Our three-year study of AI use by Australian schoolteachers is throwing up some very interesting use cases, such as one school principal using AI to produce ‘personalised’ video greetings for each of his school’s new Year 7 students
It is now relatively straightforward to use a ‘text-to-video AI generator’ to generate clips of yourself ‘talking’. First, you need to upload a few hours of videos of you actually speaking to camera. After this, the software can then generate fairly realistic AI generated videos of you appearing to ‘say’ new lines of text that you input.
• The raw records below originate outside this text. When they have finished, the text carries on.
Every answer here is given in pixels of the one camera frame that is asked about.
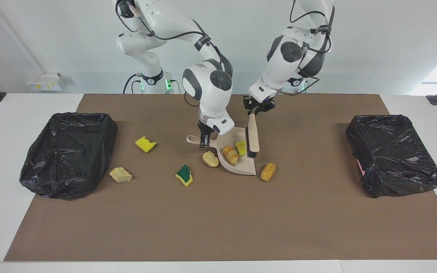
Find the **pink object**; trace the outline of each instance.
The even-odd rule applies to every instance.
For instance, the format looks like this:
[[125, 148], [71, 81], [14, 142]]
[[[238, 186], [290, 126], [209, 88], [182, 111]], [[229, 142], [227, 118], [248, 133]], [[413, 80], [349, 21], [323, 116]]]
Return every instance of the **pink object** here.
[[362, 173], [362, 177], [365, 175], [364, 169], [362, 169], [362, 165], [360, 164], [359, 160], [357, 159], [358, 167], [360, 168], [360, 172]]

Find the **dustpan handle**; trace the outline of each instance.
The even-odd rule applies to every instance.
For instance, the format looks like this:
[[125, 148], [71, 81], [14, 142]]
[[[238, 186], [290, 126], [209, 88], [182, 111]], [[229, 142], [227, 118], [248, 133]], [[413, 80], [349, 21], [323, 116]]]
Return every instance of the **dustpan handle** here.
[[[187, 136], [187, 142], [195, 145], [200, 145], [200, 138], [198, 136]], [[215, 140], [210, 140], [210, 147], [215, 147]]]

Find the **wooden brush handle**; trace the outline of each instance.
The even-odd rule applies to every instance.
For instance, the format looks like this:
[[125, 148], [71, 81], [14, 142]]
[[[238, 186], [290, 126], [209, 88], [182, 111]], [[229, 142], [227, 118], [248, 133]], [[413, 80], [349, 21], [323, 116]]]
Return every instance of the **wooden brush handle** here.
[[255, 114], [249, 115], [248, 144], [251, 152], [259, 152], [259, 136], [257, 135], [257, 124], [255, 123]]

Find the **dustpan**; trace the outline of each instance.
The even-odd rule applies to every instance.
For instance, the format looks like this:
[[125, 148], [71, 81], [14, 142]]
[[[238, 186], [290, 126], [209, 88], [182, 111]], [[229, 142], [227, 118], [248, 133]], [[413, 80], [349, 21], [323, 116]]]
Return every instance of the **dustpan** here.
[[[235, 147], [236, 142], [246, 140], [246, 129], [234, 127], [225, 135], [218, 135], [216, 140], [210, 140], [210, 147], [217, 149], [218, 160], [220, 164], [233, 173], [243, 174], [243, 175], [255, 175], [255, 164], [254, 159], [243, 155], [239, 157], [239, 161], [235, 166], [232, 166], [227, 162], [222, 154], [222, 149], [225, 146]], [[187, 142], [200, 145], [200, 138], [194, 135], [187, 136]]]

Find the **white table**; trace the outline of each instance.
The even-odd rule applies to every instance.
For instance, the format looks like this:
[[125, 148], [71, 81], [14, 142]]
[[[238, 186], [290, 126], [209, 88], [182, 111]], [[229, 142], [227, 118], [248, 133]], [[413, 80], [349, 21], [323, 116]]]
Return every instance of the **white table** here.
[[[302, 272], [431, 273], [437, 260], [250, 261], [250, 262], [2, 262], [33, 193], [18, 177], [28, 147], [51, 115], [74, 112], [81, 94], [8, 94], [0, 103], [0, 272]], [[408, 116], [437, 163], [437, 107], [425, 97], [382, 96], [391, 114]]]

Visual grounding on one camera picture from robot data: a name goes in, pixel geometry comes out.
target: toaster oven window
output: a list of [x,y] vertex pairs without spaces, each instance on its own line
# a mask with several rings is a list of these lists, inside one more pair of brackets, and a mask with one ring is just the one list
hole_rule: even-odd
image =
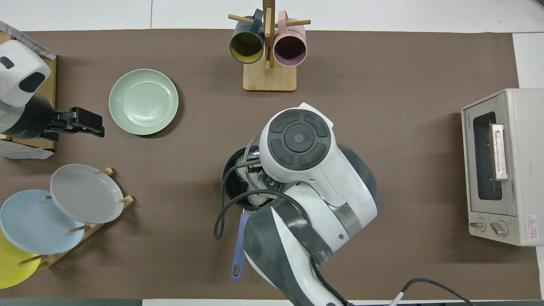
[[478,197],[481,200],[501,200],[503,190],[500,181],[494,179],[494,155],[491,139],[491,124],[495,124],[495,112],[474,118],[474,148],[476,155],[476,175]]

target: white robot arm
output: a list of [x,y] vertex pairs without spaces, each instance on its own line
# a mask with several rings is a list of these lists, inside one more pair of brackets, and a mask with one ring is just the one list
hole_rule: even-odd
[[56,111],[36,90],[51,69],[23,43],[0,44],[0,133],[56,141],[58,133],[88,133],[104,137],[102,117],[79,107]]
[[377,215],[374,176],[349,148],[338,145],[332,122],[310,105],[273,116],[259,141],[264,171],[297,182],[249,217],[244,252],[251,266],[296,306],[341,306],[317,277],[326,263]]

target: warning label
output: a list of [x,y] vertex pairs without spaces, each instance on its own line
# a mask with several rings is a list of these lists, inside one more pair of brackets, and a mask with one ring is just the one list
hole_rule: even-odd
[[536,223],[536,216],[527,215],[527,229],[528,232],[528,240],[538,240],[539,239],[539,229],[538,224]]

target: wooden base
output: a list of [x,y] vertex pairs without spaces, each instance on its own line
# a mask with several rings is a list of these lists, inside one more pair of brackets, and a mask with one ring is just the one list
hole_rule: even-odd
[[[107,167],[106,169],[97,169],[97,171],[102,172],[102,173],[106,173],[109,176],[111,176],[111,175],[113,175],[115,173],[115,171],[111,167]],[[123,203],[123,210],[124,210],[130,204],[134,203],[134,198],[131,195],[127,195],[124,199],[119,200],[119,203]],[[84,225],[82,227],[71,229],[71,230],[68,231],[68,233],[72,233],[72,232],[77,231],[77,230],[85,230],[85,232],[83,233],[83,238],[81,238],[81,241],[79,242],[79,243],[81,243],[82,241],[87,239],[87,237],[89,237],[94,232],[96,232],[96,230],[98,230],[103,225],[104,224],[86,224],[86,225]],[[67,252],[64,252],[64,253],[54,254],[54,255],[41,255],[41,257],[36,256],[35,258],[31,258],[31,259],[41,259],[40,265],[38,266],[38,271],[39,271],[39,270],[51,267],[52,264],[57,262],[57,260],[62,258],[64,255],[66,255],[66,253],[68,253],[71,250],[68,250]]]
[[[126,196],[124,198],[124,200],[127,200],[127,201],[124,202],[125,204],[124,204],[123,209],[127,208],[128,205],[134,203],[134,198],[132,196],[130,196],[130,195]],[[78,245],[81,244],[81,242],[83,242],[85,239],[87,239],[90,235],[92,235],[94,232],[96,232],[96,230],[101,228],[103,225],[104,225],[104,223],[84,225],[84,229],[82,229],[82,230],[85,230],[85,232],[83,233],[83,238],[81,238],[81,241],[78,243]],[[68,250],[67,252],[64,252],[64,253],[59,253],[59,254],[54,254],[54,255],[42,255],[41,263],[38,266],[38,271],[51,267],[52,264],[57,262],[57,260],[61,259],[64,255],[66,255],[69,251],[73,250],[74,248],[72,248],[72,249],[70,249],[70,250]]]
[[296,66],[287,67],[275,63],[266,69],[267,54],[256,63],[244,64],[243,87],[247,91],[294,91],[296,89]]

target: green plate
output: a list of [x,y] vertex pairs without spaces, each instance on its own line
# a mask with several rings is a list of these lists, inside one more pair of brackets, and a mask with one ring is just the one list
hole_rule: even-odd
[[177,90],[164,74],[138,69],[122,76],[109,94],[109,112],[123,130],[149,135],[165,128],[178,107]]

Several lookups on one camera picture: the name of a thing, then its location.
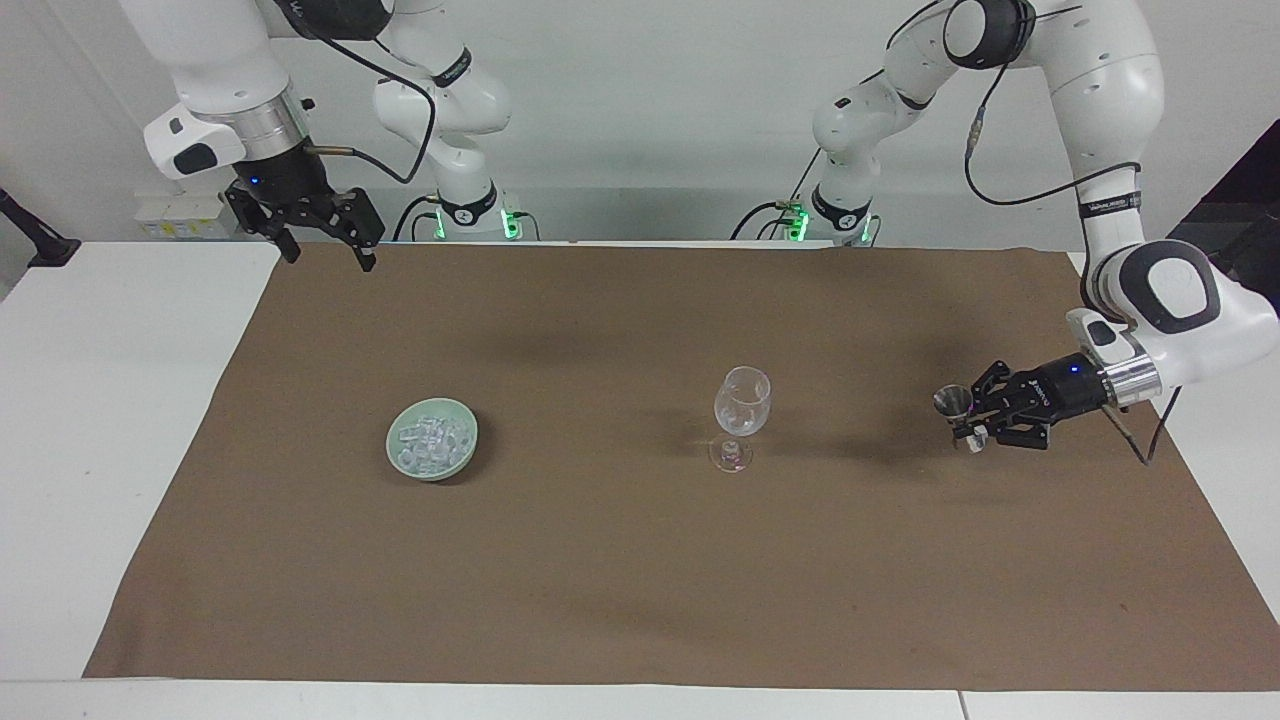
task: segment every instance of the brown mat
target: brown mat
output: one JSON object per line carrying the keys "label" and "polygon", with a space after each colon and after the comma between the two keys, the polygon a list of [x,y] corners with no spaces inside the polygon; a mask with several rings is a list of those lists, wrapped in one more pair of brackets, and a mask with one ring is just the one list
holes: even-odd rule
{"label": "brown mat", "polygon": [[[938,386],[1073,350],[1060,255],[379,254],[276,268],[86,676],[1280,689],[1171,445],[1143,469],[1094,415],[950,447]],[[739,364],[776,400],[730,477]],[[419,484],[384,434],[442,395],[480,450]]]}

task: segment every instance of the logo
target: logo
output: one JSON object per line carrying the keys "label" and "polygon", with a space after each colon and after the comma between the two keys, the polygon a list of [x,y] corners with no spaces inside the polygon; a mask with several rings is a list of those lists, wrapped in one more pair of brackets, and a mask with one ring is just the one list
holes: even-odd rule
{"label": "logo", "polygon": [[1048,406],[1050,406],[1050,402],[1048,402],[1048,396],[1047,396],[1047,395],[1044,395],[1044,388],[1042,388],[1042,387],[1039,386],[1039,380],[1032,380],[1032,382],[1030,382],[1030,383],[1028,383],[1028,384],[1030,384],[1030,386],[1032,386],[1032,388],[1034,388],[1034,389],[1036,389],[1036,395],[1038,395],[1038,396],[1039,396],[1039,398],[1041,398],[1041,402],[1042,402],[1042,404],[1044,405],[1044,407],[1048,407]]}
{"label": "logo", "polygon": [[1108,200],[1106,202],[1091,202],[1089,210],[1098,213],[1101,210],[1114,210],[1116,208],[1128,208],[1128,206],[1129,206],[1129,199],[1121,197],[1119,200]]}

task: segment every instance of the metal jigger
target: metal jigger
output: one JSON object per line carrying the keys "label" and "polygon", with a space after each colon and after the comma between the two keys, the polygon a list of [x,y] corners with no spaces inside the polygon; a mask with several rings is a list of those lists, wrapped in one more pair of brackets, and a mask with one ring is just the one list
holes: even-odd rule
{"label": "metal jigger", "polygon": [[[969,452],[982,452],[987,447],[987,428],[977,425],[969,428],[969,415],[973,414],[973,391],[964,386],[946,386],[933,393],[933,409],[951,423],[952,428],[968,428],[969,434],[964,436],[965,447]],[[960,437],[952,439],[959,448]]]}

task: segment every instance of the bowl
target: bowl
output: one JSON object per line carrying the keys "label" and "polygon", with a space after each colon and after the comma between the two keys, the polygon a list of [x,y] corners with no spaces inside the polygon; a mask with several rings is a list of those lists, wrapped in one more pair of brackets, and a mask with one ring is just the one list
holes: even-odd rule
{"label": "bowl", "polygon": [[[419,418],[424,416],[439,418],[442,420],[461,421],[466,425],[467,429],[471,430],[471,447],[467,448],[467,452],[462,457],[462,460],[451,465],[448,469],[435,474],[426,471],[411,473],[410,470],[402,468],[401,464],[396,461],[396,457],[401,454],[401,451],[410,446],[410,443],[399,439],[401,430],[416,425]],[[448,397],[433,397],[430,400],[422,400],[421,402],[415,402],[413,405],[410,405],[408,407],[404,409],[403,413],[401,413],[396,418],[396,421],[392,423],[390,429],[387,430],[387,460],[389,460],[392,466],[394,466],[397,470],[413,479],[422,480],[426,483],[438,483],[440,480],[445,480],[448,478],[452,478],[453,475],[457,475],[463,468],[466,468],[467,462],[471,461],[471,456],[475,455],[476,445],[479,442],[480,442],[479,425],[476,423],[476,416],[474,413],[471,413],[470,407],[458,402],[457,400],[452,400]]]}

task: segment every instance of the glass base
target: glass base
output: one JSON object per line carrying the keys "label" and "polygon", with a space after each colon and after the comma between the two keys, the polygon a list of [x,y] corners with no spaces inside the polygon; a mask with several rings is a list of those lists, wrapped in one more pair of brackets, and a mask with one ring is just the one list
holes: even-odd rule
{"label": "glass base", "polygon": [[717,436],[707,447],[712,464],[724,473],[741,473],[751,464],[751,446],[730,434]]}
This has obvious appeal for people whose jobs involve directly addressing an audience – including teachers, lecturers, and this school principal wanting to make a connection with a new intake of students.
Whether or not you see such AI puppetry as a ‘smart’ or ‘creepy’ use of technology very much depends on how you see schools and the role of the school principal.
On one hand, your immediate reaction might be of disdain. This could be seen as an utterly inappropriate use of AI that sends out a hollow message to a new and vulnerable cohort of students. This use of AI could be said to convey inauthenticity, and a lack of general care and respect. As the teacher who relayed this example to us reasoned: “I think that’s horrifying. Because it’s the relational part [of teaching]. You don’t fake a relationship” [Tim, Brookdale High School, 18.06.24]. If nothing else, this use of AI does not seem to sit well with ongoing concerns over student use of ‘deep fake’ tools to fabricate videos of their teachers.
On the other hand, the above example could equally be seen as a smart use of AI – allowing this school principal to do something that would otherwise have taken him a couple of days (or more) to achieve.
These advantages do not just relate to timesaving. In addition, rather than send a generic email, this use of AI allows the principal to produce content that is likely to resonate with the new students – giving them a sense of who he is, what he looks like, and projecting a welcoming demeanour from an otherwise fairly remote authority figure in the school.
AI also ensures also that each video shows the principal looking fresh (rather than exhausted), speaking clearly and sounding on top of his game. Thirteen-year-old students are far more likely to watch a short 30 second video than open an email or read a letter. Also, how less authentic is this type of mass ‘personalisation’ than an email sent with a Dear <INSERT FIRSTNAME> introduction, or a computer-produced handwritten card?
As the same teacher who recounted this use case to us also reflected:
“That said, I produce a whole bunch of fairly crappy videos, that they’re effective enough, but you know, they could be better, I would love to be able to feed my videos into an AI engine and shake them up a bit, make them more polished” [Tim, Brookdale High School, 18.06.24]
In our research we need to be careful to not jump to immediate conclusions about the ‘rights’ and ‘wrongs’ of any particular use of AI. Teachers are professionals that make decisions all the time whether to do (or not do) things with AI tools. Our main interest lies in unpacking everything that happens when teachers’ work is augmented by (or perhaps outsourced to) AI. As such, this particular use case raises a host of further questions …
- Why does this use of AI ‘work’ for this principal? Why would a principal see this as a viable use of AI?
- What ‘gains’ and ‘efficiencies’ are perceived? Who is gaining and, as a result, who else might be losing out?
- What are the consequences of this AI task being carried out – what are the immediate and longer-term ramifications? For example, how did different Year 7 students actually feel about receiving these videos?
- How could this task have been carried out *without* using AI, and what do the perceived inconveniences of *not* using AI to carry out this task this tell us about the nature of principals’ work?
- What would have happened if this use of AI had not occurred, and the task not been carried out at all?
- Are there variations on this task that the principal would see as inappropriate (e.g. making a welcome message for all parents, or new staff)?
- What would a school look like if this use of AI was the norm?
- What does this tell us about the wider systems and contexts that surround the principal and this AI software – e.g. the school as workplace, the wider education system, local community, the Australian EdTech marketplace?